[EXERCISE BRIEF]: Each line below that holds the string "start" counts once; report the total and nothing else.

%%

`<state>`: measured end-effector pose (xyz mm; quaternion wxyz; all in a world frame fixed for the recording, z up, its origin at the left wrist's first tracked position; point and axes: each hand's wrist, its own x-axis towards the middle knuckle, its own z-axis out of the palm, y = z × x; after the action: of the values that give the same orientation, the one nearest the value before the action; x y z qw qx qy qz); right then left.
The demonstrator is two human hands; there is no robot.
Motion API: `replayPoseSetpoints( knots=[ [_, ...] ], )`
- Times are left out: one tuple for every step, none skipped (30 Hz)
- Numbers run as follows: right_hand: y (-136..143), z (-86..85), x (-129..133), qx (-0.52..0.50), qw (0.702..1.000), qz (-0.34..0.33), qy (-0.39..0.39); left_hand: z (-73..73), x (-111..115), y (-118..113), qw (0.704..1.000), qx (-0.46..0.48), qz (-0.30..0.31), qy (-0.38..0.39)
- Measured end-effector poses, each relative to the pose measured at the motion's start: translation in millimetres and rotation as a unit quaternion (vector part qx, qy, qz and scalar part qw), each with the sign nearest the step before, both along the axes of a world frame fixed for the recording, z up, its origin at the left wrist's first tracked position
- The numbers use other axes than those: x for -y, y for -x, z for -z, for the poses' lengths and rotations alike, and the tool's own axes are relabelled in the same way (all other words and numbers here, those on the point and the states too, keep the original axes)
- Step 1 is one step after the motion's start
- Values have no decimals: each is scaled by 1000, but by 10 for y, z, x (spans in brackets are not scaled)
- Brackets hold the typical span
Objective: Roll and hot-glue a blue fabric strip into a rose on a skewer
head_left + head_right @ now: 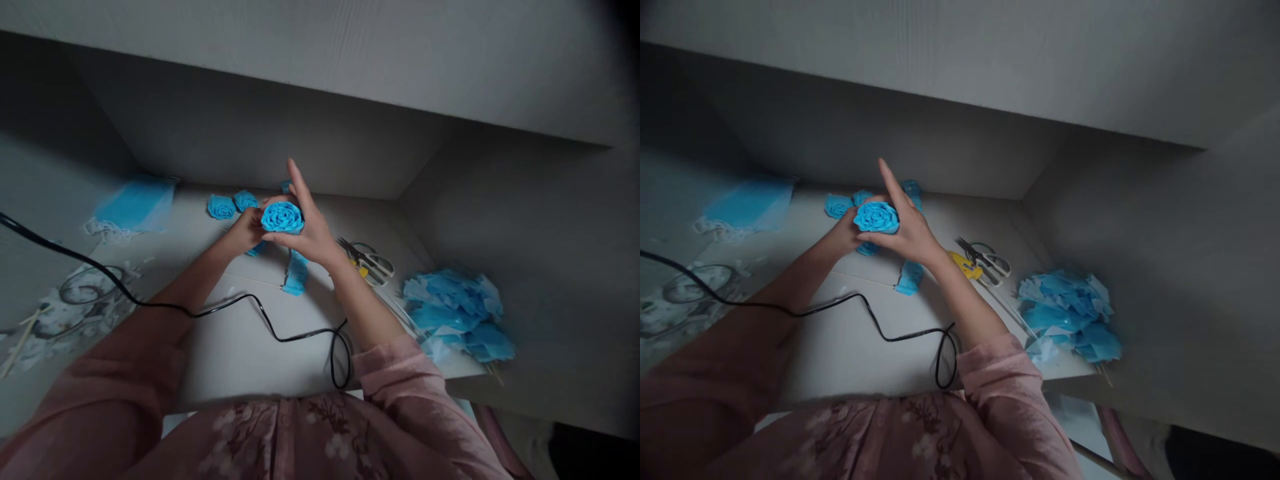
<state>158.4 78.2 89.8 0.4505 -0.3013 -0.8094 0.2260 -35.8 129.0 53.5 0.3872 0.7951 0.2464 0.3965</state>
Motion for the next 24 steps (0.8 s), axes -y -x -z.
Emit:
replayPoseSetpoints(
  knots=[
    [1,5,3,-11,1000,1,-5,-1,-9,-4,1000,6,-2,7],
    [5,7,7,-15,1000,6,-4,-1,-18,-7,1000,11,-3,13],
    [11,5,10,-10,1000,17,5,0,-26,-9,1000,14,-2,14],
    [15,-2,13,-1,999,30,16,2,-33,-9,1000,16,-3,12],
    [17,-16,15,9,999,41,27,6,-41,-6,1000,17,-9,6],
    [12,-35,14,17,998,48,35,10,-48,1,1000,17,-18,-1],
    [-1,-61,11,22,998,48,38,12,-57,12,999,18,-31,-10],
    [-25,-90,5,22,998,44,36,12,-68,27,999,19,-46,-19],
    [-59,-121,-3,19,999,39,32,9,-82,46,998,20,-60,-28],
    [-101,-150,-13,13,999,36,27,2,-99,67,997,20,-71,-37],
    [-149,-176,-23,6,999,36,24,-9,-119,92,996,20,-77,-46],
    [-196,-194,-30,-2,999,38,25,-22,-141,117,995,20,-82,-57],
    [-238,-203,-35,-7,999,40,32,-35,-165,144,994,19,-88,-70],
    [-269,-203,-35,-12,998,41,45,-48,-190,170,992,13,-94,-85],
    [-284,-194,-31,-13,997,39,63,-60,-215,194,990,3,-102,-102],
    [-282,-179,-23,-12,996,34,83,-69,-238,218,987,-11,-110,-119],
    [-262,-158,-15,-10,994,31,102,-76,-258,239,983,-29,-119,-136],
    [-228,-134,-11,-8,993,29,114,-83,-273,260,979,-46,-125,-153],
    [-183,-109,-17,-8,992,29,121,-91,-284,281,975,-60,-129,-168],
    [-134,-84,-40,-7,992,29,121,-101,-290,305,972,-70,-132,-182],
    [-86,-60,-87,-6,993,30,116,-114,-292,332,969,-77,-134,-194],
    [-45,-34,-162,-6,994,31,106,-131,-293,365,966,-82,-140,-203],
    [-13,-6,-267,-1,995,28,95,-152,-296,405,962,-85,-154,-208],
    [6,27,-402,6,996,30,83,-174,-302,452,959,-87,-173,-209]
  ],
)
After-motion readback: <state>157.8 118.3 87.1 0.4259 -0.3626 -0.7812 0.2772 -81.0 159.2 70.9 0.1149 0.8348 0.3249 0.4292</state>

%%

[ANSWER BOX]: 2